#### [Task item]
Your task is to write out every line of the data exactly. Drop the pictures.

#### [Data excerpts]
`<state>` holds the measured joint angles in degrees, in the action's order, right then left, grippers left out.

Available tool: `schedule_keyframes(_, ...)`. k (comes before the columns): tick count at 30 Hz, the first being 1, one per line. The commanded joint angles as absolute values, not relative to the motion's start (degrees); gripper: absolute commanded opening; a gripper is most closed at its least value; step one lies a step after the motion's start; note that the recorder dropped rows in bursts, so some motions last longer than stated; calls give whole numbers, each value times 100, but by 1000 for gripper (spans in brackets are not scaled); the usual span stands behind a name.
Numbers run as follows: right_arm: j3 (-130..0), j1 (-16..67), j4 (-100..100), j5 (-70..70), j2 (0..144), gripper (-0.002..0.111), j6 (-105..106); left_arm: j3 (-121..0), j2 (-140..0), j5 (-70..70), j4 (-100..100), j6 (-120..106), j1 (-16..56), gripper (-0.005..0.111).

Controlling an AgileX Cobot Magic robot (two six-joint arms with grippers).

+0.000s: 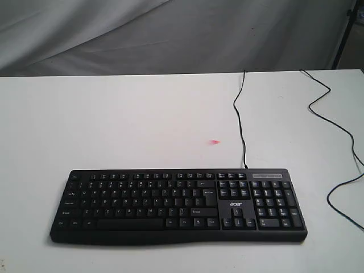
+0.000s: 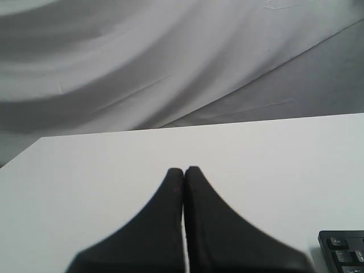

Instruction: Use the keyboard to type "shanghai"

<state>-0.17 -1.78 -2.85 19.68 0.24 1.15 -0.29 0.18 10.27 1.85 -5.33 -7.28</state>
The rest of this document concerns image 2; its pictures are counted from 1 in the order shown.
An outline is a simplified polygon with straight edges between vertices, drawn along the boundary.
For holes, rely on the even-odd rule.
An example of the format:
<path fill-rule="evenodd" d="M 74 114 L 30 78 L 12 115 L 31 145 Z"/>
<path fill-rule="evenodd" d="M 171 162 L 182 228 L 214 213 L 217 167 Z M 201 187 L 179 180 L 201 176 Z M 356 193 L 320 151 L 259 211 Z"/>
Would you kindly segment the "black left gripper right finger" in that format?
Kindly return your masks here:
<path fill-rule="evenodd" d="M 199 167 L 184 175 L 184 223 L 191 272 L 314 272 L 304 253 L 228 206 Z"/>

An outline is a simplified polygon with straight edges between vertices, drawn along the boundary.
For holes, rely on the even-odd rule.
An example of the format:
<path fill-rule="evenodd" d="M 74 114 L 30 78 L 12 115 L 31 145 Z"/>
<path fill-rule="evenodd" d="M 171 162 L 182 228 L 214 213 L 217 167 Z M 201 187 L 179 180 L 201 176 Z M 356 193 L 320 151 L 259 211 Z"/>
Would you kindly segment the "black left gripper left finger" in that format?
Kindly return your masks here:
<path fill-rule="evenodd" d="M 170 168 L 125 226 L 79 252 L 68 272 L 184 272 L 181 227 L 184 173 Z"/>

#### [Response to the task]
`<state>` holds the measured joint angles in degrees, in the action's order, right then left, grippers left out.

Available tool: `schedule_keyframes(_, ...)`. k (comes before the columns): tick count at 30 Hz, the first being 1, one per line. The commanded joint angles as absolute values, not relative to the motion's start (degrees); gripper: absolute commanded opening; a gripper is most closed at its least value; step one lies a step after the motion's start; note that the recorder dropped rows in bursts, so some motions last longer than stated; calls give whole numbers, each value times 100, but by 1000 for gripper (spans in brackets are not scaled); the usual span stands behind a name.
Numbers run as follows: right_arm: j3 (-130..0), j1 (-16..67), j4 (-100..100), j5 (-70..70), j2 (0..144), gripper (-0.002..0.111), j6 (-105..106); left_arm: j3 (-121..0), j2 (-140..0), j5 (-70..70), j4 (-100..100), j6 (-120..106), j1 (-16..56), gripper (-0.005..0.111).

Controlling an AgileX Cobot Magic robot (two six-joint arms with grippers).

+0.000s: 
+0.000s: 

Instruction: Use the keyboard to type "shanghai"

<state>-0.17 -1.78 -2.85 19.68 0.24 1.15 -0.29 0.18 10.27 1.85 -5.33 -7.28</state>
The rest of this document concerns image 2; its pictures are counted from 1 in the order shown.
An outline is a simplified polygon with straight edges between vertices, drawn along the boundary.
For holes, rely on the even-odd rule.
An example of the format:
<path fill-rule="evenodd" d="M 74 114 L 30 78 L 12 115 L 31 145 Z"/>
<path fill-rule="evenodd" d="M 171 162 L 182 228 L 214 213 L 217 167 Z M 201 187 L 179 180 L 201 176 Z M 356 193 L 320 151 L 259 211 Z"/>
Would you kindly segment the "black left gripper right finger" in that format?
Kindly return your masks here:
<path fill-rule="evenodd" d="M 199 167 L 184 175 L 184 223 L 191 272 L 314 272 L 304 253 L 228 206 Z"/>

An outline is a simplified polygon with straight edges between vertices, drawn along the boundary.
For holes, rely on the even-odd rule.
An example of the format:
<path fill-rule="evenodd" d="M 74 114 L 30 78 L 12 115 L 31 145 Z"/>
<path fill-rule="evenodd" d="M 171 162 L 182 228 L 214 213 L 217 167 Z M 201 187 L 179 180 L 201 176 Z M 356 193 L 320 151 L 259 211 Z"/>
Would you kindly segment the "black left gripper left finger" in that format?
Kindly return your masks here:
<path fill-rule="evenodd" d="M 170 168 L 125 226 L 79 252 L 68 272 L 184 272 L 181 227 L 184 173 Z"/>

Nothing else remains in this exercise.